### Problem statement:
Where a line below holds the string "what", copy that line.

### Records from a data source:
★ ★ ★

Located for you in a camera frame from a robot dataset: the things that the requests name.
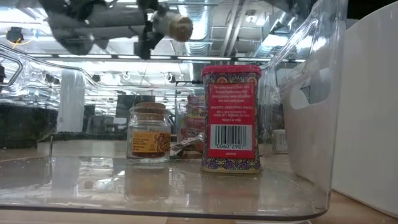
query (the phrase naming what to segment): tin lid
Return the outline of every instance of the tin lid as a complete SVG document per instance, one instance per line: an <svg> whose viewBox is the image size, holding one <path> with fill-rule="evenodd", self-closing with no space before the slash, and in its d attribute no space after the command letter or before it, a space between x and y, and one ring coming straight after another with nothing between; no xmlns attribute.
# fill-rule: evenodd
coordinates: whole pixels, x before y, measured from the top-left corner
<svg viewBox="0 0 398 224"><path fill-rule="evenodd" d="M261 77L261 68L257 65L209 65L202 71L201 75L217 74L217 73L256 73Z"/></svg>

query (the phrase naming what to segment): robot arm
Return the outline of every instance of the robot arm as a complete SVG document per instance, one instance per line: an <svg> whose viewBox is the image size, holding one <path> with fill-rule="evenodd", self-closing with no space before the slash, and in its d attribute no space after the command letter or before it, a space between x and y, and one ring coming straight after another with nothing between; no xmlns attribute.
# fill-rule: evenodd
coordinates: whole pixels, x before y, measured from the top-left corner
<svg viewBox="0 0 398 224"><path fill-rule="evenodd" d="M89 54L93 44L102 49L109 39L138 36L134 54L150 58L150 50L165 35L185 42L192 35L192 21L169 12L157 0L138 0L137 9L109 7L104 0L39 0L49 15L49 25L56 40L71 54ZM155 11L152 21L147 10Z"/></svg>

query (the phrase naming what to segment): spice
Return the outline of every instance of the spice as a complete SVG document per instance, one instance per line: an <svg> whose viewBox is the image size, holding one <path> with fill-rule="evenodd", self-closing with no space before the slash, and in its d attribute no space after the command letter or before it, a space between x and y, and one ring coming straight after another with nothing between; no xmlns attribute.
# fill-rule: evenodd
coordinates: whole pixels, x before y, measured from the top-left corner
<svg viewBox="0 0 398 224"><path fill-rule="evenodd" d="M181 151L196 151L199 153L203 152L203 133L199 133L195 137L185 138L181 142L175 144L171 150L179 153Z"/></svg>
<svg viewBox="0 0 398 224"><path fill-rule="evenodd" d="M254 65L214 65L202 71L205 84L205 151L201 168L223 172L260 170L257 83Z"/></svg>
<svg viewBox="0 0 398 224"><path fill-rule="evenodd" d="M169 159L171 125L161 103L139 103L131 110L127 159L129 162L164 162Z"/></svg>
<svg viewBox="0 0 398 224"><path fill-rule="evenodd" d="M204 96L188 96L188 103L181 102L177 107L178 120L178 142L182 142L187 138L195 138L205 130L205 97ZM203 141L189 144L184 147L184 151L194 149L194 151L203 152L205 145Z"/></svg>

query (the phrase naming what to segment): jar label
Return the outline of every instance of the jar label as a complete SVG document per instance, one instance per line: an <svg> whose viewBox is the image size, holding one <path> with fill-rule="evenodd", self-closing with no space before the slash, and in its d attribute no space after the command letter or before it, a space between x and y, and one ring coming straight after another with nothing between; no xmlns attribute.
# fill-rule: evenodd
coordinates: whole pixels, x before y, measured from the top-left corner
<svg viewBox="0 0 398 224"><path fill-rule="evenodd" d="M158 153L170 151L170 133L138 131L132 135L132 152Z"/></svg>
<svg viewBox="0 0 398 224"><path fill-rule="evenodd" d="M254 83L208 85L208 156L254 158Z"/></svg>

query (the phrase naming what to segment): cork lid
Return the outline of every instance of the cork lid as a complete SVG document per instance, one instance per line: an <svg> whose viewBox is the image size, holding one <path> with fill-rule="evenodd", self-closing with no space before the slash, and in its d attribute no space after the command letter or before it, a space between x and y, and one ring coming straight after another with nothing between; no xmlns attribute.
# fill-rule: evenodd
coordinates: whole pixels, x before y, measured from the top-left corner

★ ★ ★

### Written response:
query (the phrase naming what to segment): tin lid
query (the phrase naming what to segment): robot arm
query (the phrase naming what to segment): spice
query (the phrase naming what to segment): jar label
query (the phrase naming what to segment): cork lid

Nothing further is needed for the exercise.